### [YOUR INSTRUCTIONS]
Would you copy all lines in the data that contain the word "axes"?

== Segment start ==

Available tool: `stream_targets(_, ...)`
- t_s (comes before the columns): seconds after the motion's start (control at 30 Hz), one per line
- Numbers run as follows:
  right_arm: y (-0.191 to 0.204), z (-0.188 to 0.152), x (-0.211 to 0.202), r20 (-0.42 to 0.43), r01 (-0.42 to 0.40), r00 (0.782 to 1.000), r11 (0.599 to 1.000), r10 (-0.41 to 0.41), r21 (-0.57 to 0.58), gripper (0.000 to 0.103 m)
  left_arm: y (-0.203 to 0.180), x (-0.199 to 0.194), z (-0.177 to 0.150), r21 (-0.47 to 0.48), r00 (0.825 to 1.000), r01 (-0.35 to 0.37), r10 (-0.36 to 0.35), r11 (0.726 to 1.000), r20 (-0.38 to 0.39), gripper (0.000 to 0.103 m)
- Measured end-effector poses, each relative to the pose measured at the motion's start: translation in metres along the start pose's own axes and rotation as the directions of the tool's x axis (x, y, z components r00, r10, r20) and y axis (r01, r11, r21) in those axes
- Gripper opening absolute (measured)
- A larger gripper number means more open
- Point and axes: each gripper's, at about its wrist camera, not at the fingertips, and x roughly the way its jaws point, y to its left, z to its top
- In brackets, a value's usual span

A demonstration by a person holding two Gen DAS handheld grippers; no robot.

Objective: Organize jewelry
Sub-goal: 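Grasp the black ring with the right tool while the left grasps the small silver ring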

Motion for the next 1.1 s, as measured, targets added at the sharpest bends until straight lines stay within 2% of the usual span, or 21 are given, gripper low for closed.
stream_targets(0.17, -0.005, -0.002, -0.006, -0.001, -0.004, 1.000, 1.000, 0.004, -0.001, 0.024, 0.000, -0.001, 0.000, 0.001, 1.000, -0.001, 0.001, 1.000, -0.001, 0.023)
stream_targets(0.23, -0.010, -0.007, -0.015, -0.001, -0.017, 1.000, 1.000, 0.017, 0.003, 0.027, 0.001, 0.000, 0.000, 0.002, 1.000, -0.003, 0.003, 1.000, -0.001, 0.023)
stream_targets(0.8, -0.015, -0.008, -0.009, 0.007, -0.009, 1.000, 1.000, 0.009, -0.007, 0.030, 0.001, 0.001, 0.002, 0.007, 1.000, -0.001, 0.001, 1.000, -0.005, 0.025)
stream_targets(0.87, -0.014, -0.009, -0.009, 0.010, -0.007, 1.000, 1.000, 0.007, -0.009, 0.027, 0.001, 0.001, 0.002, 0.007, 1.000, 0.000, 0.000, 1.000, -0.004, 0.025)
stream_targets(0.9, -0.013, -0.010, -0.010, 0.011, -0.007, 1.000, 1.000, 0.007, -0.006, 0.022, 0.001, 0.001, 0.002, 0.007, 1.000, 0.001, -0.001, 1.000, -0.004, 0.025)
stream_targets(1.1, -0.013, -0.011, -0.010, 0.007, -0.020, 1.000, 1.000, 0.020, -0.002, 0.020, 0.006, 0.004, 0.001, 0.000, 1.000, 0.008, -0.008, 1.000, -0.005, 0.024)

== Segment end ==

### [WORKED SOLUTION]
- Measured end-effector poses, each relative to the pose measured at the motion's start: translation in metres along the start pose's own axes and rotation as the directions of the tool's x axis (x, y, z components r00, r10, r20) and y axis (r01, r11, r21) in those axes
- Point and axes: each gripper's, at about its wrist camera, not at the fingertips, and x roughly the way its jaws point, y to its left, z to its top

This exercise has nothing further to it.